### DIRECTIONS FOR THIS TASK
Every record below must be set down again exactly as given.

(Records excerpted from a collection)
──────────
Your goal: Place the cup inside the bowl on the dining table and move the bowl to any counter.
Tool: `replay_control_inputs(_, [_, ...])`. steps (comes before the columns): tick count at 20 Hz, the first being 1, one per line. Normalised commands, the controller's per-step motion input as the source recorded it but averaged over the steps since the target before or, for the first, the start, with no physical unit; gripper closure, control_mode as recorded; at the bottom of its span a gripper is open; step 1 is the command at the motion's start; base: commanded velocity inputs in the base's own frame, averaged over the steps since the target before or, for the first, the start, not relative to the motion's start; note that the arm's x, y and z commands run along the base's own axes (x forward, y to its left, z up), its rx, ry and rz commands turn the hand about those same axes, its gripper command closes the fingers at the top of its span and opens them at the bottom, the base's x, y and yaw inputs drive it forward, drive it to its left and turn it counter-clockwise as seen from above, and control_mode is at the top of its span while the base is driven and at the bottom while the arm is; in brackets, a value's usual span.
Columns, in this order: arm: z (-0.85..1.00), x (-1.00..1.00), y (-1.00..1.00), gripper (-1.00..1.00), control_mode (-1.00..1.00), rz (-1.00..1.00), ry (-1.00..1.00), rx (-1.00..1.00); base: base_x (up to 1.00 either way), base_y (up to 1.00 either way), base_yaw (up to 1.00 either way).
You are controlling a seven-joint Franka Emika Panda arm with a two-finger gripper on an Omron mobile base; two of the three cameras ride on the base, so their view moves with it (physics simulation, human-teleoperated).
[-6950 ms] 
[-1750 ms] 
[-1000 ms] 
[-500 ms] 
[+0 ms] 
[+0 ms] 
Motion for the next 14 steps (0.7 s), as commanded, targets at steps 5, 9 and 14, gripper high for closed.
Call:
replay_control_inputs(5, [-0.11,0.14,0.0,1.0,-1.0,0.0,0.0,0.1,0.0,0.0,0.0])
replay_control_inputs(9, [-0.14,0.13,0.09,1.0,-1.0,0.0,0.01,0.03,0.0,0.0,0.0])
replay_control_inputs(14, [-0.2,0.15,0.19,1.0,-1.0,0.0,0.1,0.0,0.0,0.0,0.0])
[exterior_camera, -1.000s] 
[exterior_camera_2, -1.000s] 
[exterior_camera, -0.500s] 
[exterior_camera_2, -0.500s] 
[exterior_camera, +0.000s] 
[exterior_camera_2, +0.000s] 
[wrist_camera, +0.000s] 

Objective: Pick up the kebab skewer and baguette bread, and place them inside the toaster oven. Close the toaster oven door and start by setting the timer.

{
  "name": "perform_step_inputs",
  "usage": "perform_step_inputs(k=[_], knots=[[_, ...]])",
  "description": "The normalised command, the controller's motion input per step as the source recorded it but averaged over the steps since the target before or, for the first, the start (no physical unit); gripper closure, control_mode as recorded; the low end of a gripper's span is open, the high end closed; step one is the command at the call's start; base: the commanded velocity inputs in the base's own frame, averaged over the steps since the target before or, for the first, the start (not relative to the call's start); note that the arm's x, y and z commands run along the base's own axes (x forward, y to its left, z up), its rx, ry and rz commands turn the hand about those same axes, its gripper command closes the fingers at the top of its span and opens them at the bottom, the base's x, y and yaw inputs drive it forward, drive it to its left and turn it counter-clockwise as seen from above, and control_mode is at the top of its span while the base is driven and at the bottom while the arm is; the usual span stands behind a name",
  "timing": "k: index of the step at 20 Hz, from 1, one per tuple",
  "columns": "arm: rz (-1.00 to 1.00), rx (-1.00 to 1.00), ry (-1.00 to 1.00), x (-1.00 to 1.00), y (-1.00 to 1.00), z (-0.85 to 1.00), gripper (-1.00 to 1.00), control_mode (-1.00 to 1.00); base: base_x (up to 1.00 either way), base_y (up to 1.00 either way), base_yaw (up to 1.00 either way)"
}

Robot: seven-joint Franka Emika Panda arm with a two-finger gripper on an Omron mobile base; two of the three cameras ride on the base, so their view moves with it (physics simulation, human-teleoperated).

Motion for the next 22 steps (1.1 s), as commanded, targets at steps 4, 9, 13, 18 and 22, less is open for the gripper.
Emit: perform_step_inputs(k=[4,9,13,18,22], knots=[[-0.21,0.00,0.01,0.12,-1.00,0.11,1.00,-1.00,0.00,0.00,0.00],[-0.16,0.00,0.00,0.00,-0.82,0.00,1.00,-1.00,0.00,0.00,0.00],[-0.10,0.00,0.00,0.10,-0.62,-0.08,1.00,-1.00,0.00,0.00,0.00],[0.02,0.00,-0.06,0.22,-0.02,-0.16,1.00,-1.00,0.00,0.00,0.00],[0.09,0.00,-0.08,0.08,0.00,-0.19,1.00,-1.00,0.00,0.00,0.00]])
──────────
### ANSWER TO THIS EXERCISE
Your goal: Place the cup inside the bowl on the dining table and move the bowl to any counter.
Tool: `replay_control_inputs(_, [_, ...])`. steps (comes before the columns): tick count at 20 Hz, the first being 1, one per line. Normalised commands, the controller's per-step motion input as the source recorded it but averaged over the steps since the target before or, for the first, the start, with no physical unit; gripper closure, control_mode as recorded; at the bottom of its span a gripper is open; step 1 is the command at the motion's start; base: commanded velocity inputs in the base's own frame, averaged over the steps since the target before or, for the first, the start, not relative to the motion's start; note that the arm's x, y and z commands run along the base's own axes (x forward, y to its left, z up), its rx, ry and rz commands turn the hand about those same axes, its gripper command closes the fingers at the top of its span and opens them at the bottom, the base's x, y and yaw inputs drive it forward, drive it to its left and turn it counter-clockwise as seen from above, and control_mode is at the top of its span while the base is driven and at the bottom while the arm is; in brackets, a value's usual span.
Columns, in this order: arm: z (-0.85..1.00), x (-1.00..1.00), y (-1.00..1.00), gripper (-1.00..1.00), control_mode (-1.00..1.00), rz (-1.00..1.00), ry (-1.00..1.00), rx (-1.00..1.00); base: base_x (up to 1.00 either way), base_y (up to 1.00 either way), base_yaw (up to 1.00 either way).
You are controlling a seven-joint Franka Emika Panda arm with a two-finger gripper on an Omron mobile base; two of the three cameras ride on the base, so their view moves with it (physics simulation, human-teleoperated).
[-6950 ms] 
[-1750 ms] 
[-1000 ms] 
[-500 ms] 
[+0 ms] 
[+0 ms] 
Motion for the next 14 steps (0.7 s), as commanded, targets at steps 5, 9 and 14, gripper high for closed.
Call:
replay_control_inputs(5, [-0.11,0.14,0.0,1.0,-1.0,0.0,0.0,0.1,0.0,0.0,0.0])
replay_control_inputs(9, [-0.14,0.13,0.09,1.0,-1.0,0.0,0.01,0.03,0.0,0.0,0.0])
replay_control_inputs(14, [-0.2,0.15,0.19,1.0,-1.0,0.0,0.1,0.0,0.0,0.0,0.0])
[exterior_camera, -1.000s] 
[exterior_camera_2, -1.000s] 
[exterior_camera, -0.500s] 
[exterior_camera_2, -0.500s] 
[exterior_camera, +0.000s] 
[exterior_camera_2, +0.000s] 
[wrist_camera, +0.000s] 

Objective: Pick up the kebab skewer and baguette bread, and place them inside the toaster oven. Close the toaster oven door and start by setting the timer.

{
  "name": "perform_step_inputs",
  "usage": "perform_step_inputs(k=[_], knots=[[_, ...]])",
  "description": "The normalised command, the controller's motion input per step as the source recorded it but averaged over the steps since the target before or, for the first, the start (no physical unit); gripper closure, control_mode as recorded; the low end of a gripper's span is open, the high end closed; step one is the command at the call's start; base: the commanded velocity inputs in the base's own frame, averaged over the steps since the target before or, for the first, the start (not relative to the call's start); note that the arm's x, y and z commands run along the base's own axes (x forward, y to its left, z up), its rx, ry and rz commands turn the hand about those same axes, its gripper command closes the fingers at the top of its span and opens them at the bottom, the base's x, y and yaw inputs drive it forward, drive it to its left and turn it counter-clockwise as seen from above, and control_mode is at the top of its span while the base is driven and at the bottom while the arm is; the usual span stands behind a name",
  "timing": "k: index of the step at 20 Hz, from 1, one per tuple",
  "columns": "arm: rz (-1.00 to 1.00), rx (-1.00 to 1.00), ry (-1.00 to 1.00), x (-1.00 to 1.00), y (-1.00 to 1.00), z (-0.85 to 1.00), gripper (-1.00 to 1.00), control_mode (-1.00 to 1.00); base: base_x (up to 1.00 either way), base_y (up to 1.00 either way), base_yaw (up to 1.00 either way)"
}

Robot: seven-joint Franka Emika Panda arm with a two-finger gripper on an Omron mobile base; two of the three cameras ride on the base, so their view moves with it (physics simulation, human-teleoperated).

Motion for the next 22 steps (1.1 s), as commanded, targets at steps 4, 9, 13, 18 and 22, less is open for the gripper.
Emit: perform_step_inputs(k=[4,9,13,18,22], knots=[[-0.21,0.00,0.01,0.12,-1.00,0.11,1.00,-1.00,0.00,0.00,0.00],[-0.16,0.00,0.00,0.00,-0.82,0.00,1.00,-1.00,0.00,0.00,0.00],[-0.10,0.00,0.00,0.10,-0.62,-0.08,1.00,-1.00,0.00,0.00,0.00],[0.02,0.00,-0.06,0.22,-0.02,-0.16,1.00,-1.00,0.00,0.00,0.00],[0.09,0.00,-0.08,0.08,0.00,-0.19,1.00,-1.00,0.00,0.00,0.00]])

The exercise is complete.